New Hampshire law requires electric distribution utilities to offer eligible customer-generators a standard tariff for net energy metering. Solar panels are the most commonly net metered type of generation, but other technologies are also used. Net metering under these tariffs is available "on a first-come, first-served basis within each electric utility service area" until each utility hits its specific cap on net metered capacity. Under existing law, each utility's cap is effectively its share of a statewide program cap of 50 megawatts.
On January 20, 2016, utility Eversource announced it had reached its cap, and that it would place new projects going forward on a wait list. But New Hampshire is home to significant interest in expanding net metering. In the same announcement, Eversource described its work with the state legislature "to enact an expansion to the net metering program." As the utility said, "Such an expansion would alleviate much of the uncertainty being faced by customers and developers, and would provide time for stakeholders to investigate all of the various costs and benefits of distributed generation and to provide for a sustainable evolution of the net metering program."
Meanwhile, Eversource also indicated a request that state regulators "develop a more permanent solution to the challenge of fairly compensating developers of new distributed generation in a manner that does not shift costs to other customers."
In February, the New Hampshire Senate voted to increase the net metering cap from 50 megawatts to 75 megawatts. That bill, S.B.333, also directed the New Hampshire Public Utilities Commission to develop a net metering tariff for all generation above the 75 megawatt cap.
This month the New Hampshire House passed H.B.1116, a bill that would double the cap, to 100 megawatts.
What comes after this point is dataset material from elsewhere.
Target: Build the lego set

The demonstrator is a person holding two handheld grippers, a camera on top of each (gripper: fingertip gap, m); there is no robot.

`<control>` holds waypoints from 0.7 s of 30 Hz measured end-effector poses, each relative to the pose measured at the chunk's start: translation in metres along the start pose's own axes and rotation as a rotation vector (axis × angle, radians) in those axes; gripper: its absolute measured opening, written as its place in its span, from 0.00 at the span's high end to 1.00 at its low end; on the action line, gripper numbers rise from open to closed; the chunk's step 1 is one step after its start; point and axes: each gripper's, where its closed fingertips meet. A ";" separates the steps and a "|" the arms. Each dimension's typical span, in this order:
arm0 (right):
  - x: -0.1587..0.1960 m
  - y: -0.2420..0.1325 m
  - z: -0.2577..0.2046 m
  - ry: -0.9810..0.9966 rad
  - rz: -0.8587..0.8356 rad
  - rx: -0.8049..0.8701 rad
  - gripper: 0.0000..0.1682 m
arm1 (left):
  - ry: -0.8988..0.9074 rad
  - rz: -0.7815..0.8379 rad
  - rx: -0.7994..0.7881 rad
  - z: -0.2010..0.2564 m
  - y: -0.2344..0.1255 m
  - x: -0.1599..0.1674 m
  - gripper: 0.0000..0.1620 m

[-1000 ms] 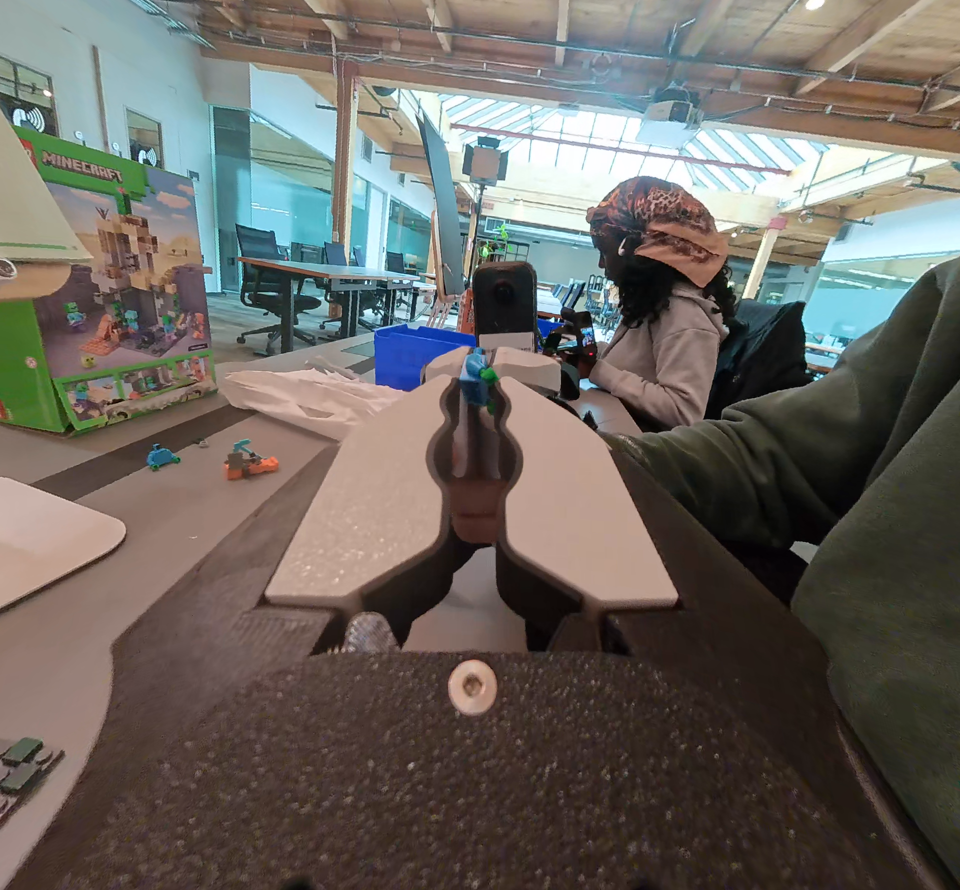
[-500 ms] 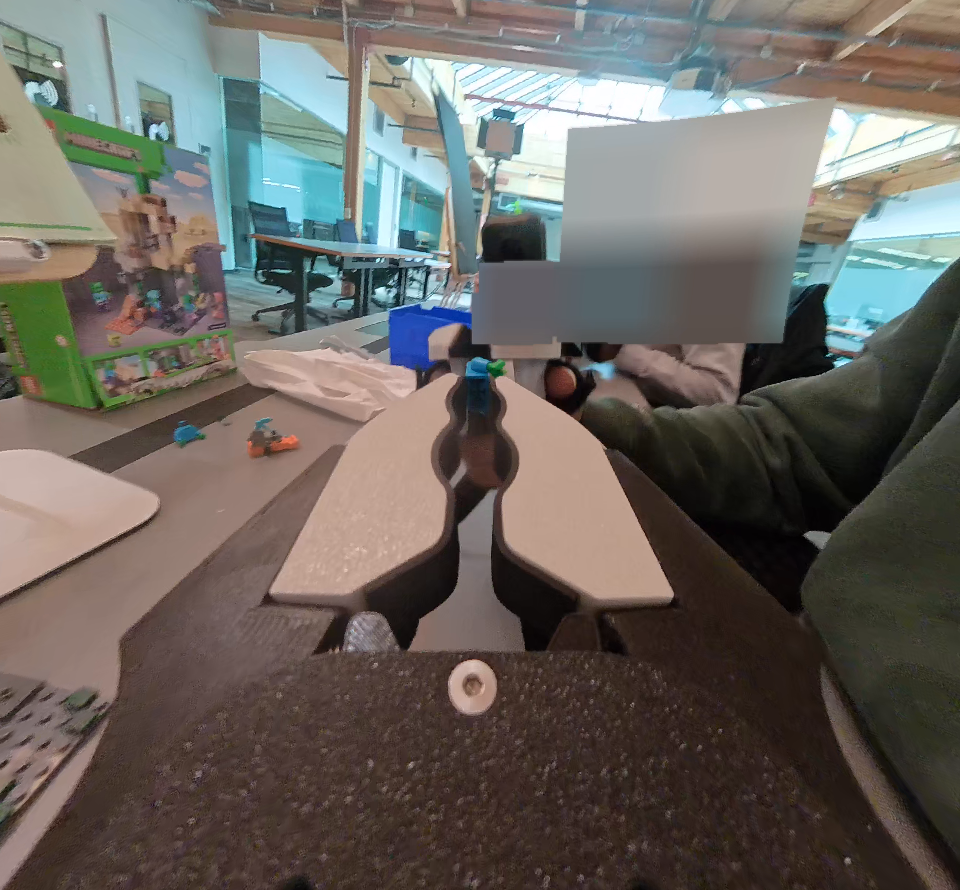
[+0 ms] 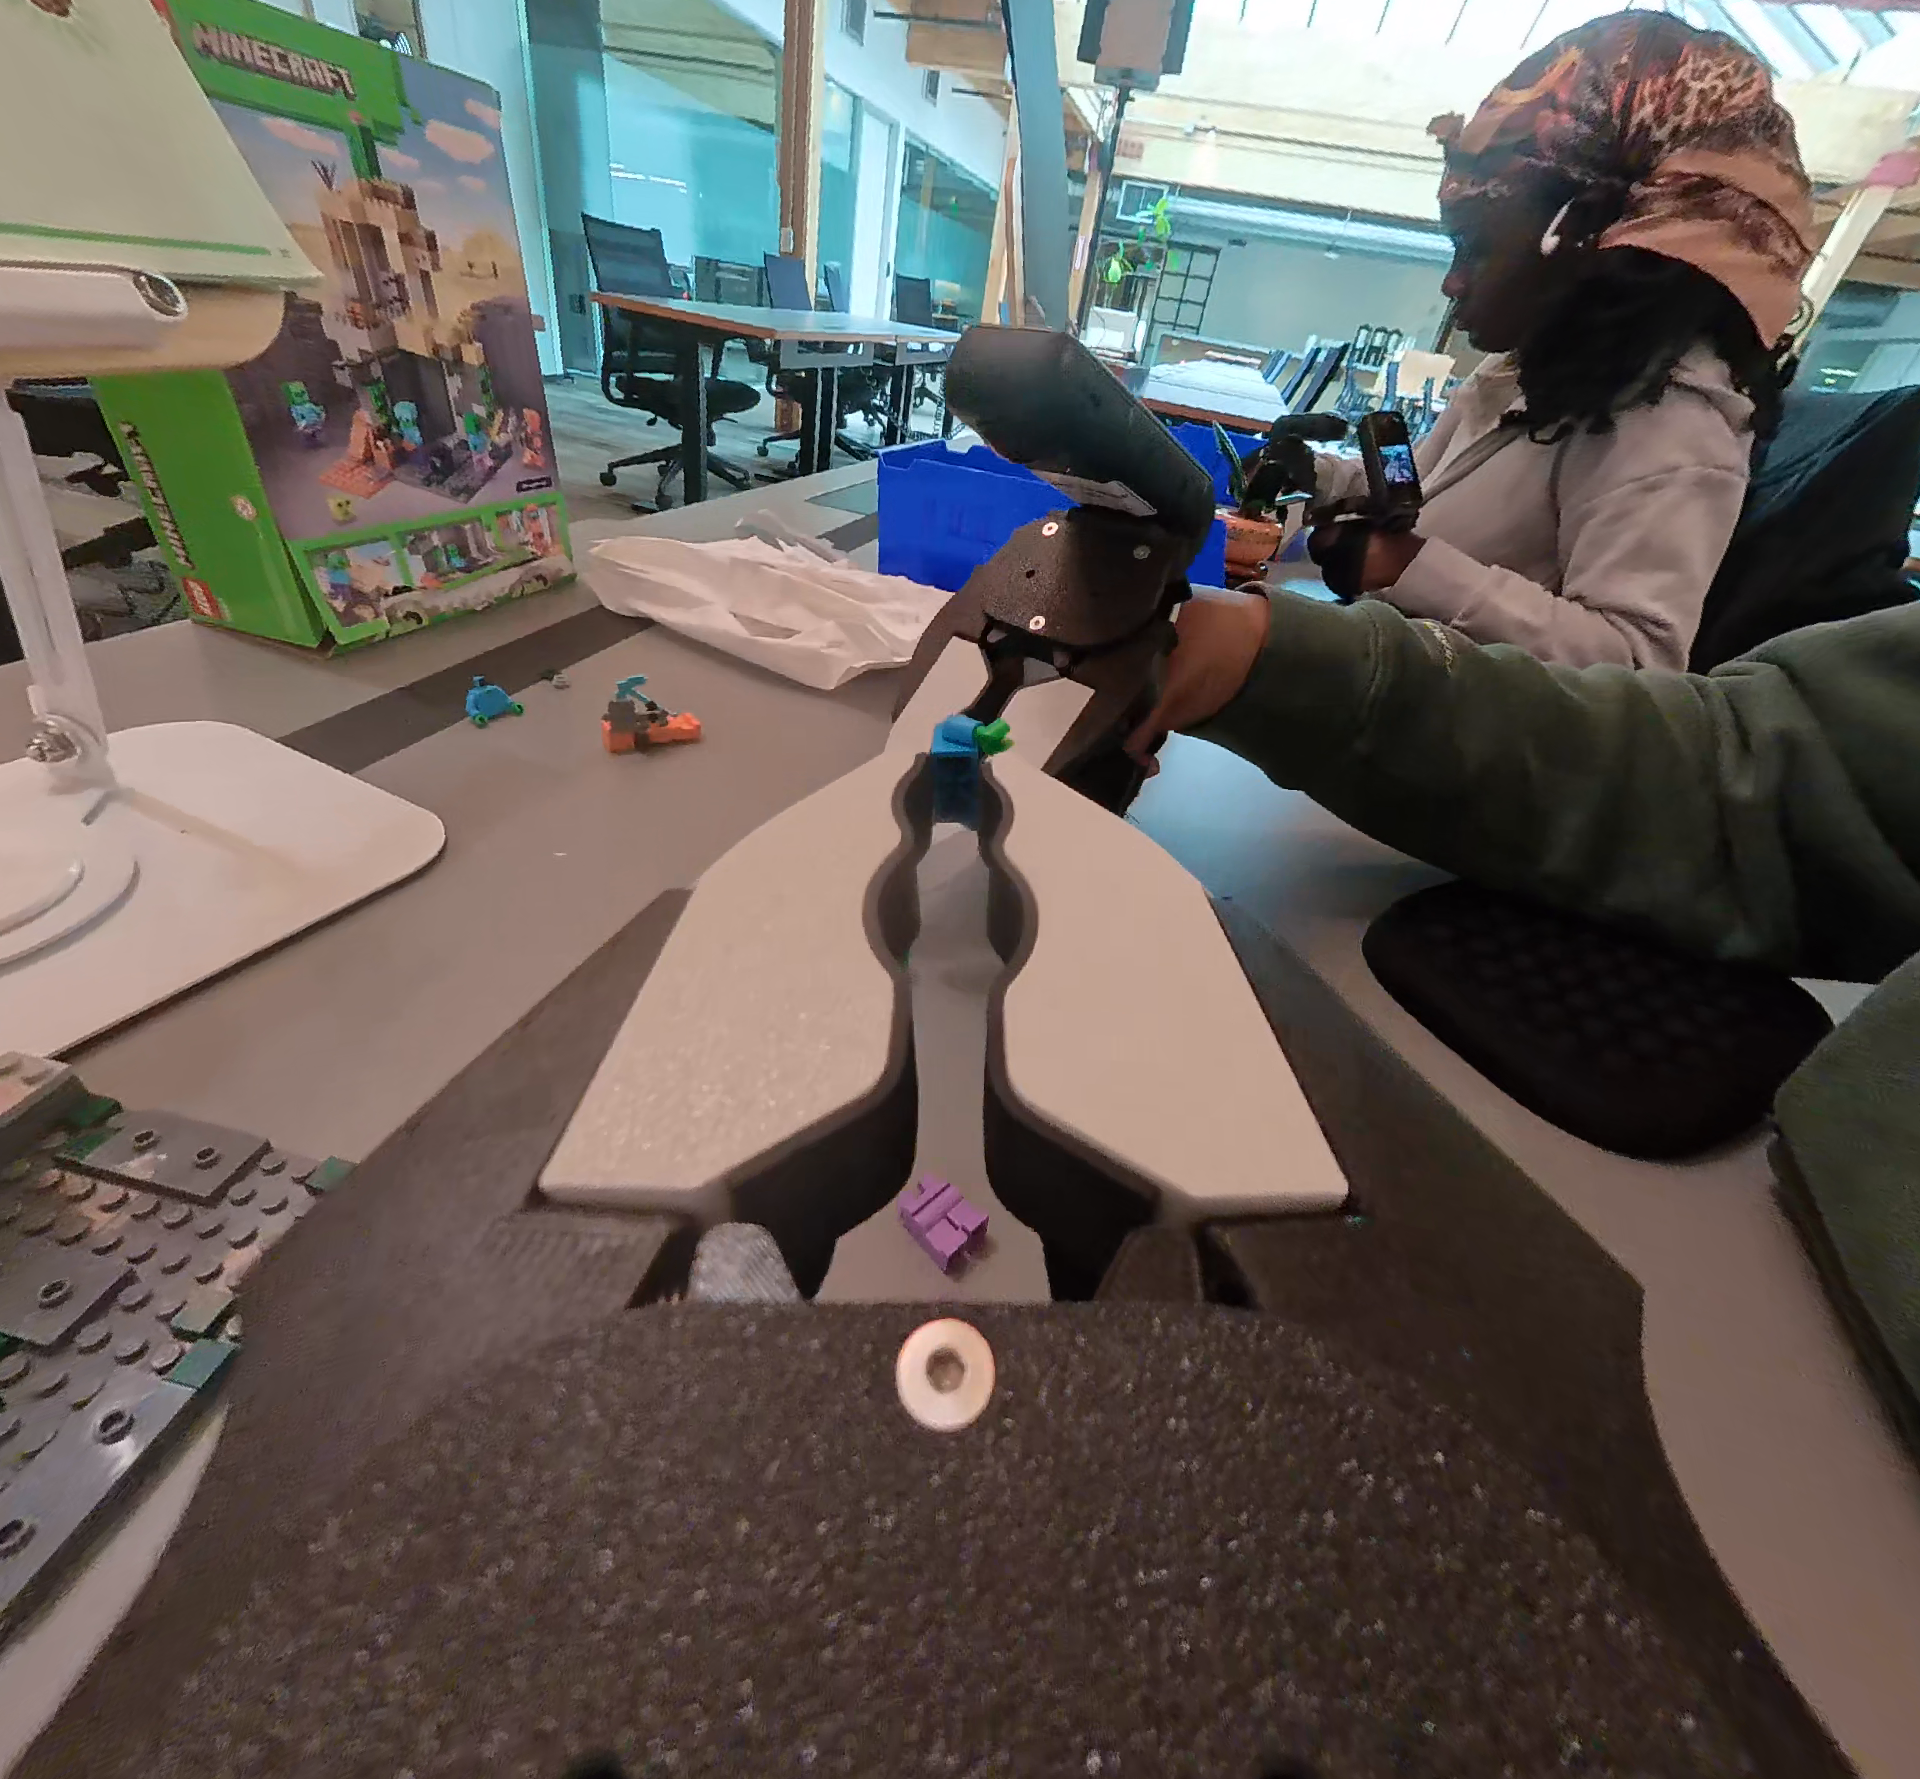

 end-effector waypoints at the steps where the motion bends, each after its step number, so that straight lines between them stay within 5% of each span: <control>1: 0.001 0.003 -0.002 -0.003 -0.009 -0.003 0.91 | 0.002 -0.007 0.001 0.000 0.000 0.002 0.95; 13: 0.007 0.021 -0.002 -0.046 -0.099 0.066 0.93 | 0.009 -0.045 0.012 0.000 0.001 0.009 0.95; 15: -0.008 0.014 -0.005 -0.028 0.004 0.029 0.93 | -0.005 -0.039 0.028 0.001 0.001 0.009 0.95; 21: -0.101 -0.065 -0.060 -0.047 0.664 -0.312 0.93 | -0.071 0.063 0.120 0.016 0.000 -0.008 0.95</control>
Point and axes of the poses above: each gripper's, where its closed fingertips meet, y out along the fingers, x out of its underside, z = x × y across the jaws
Under New Hampshire legislative process, these two bills must be reconciled before a proposal can be sent to Governor Maggie Hassan. But she has expressed strong support for reconciling the bills and expanding net metering:
Lifting the cap on net metering is essential to the continued success of New Hampshire’s solar industry, and I applaud the House for its bipartisan vote to pass this critical measure. The Senate has already supported this legislation, and I urge them to concur with the version passed by the House and send this bill to my desk as quickly as possible so that we can lift the cap on net metering.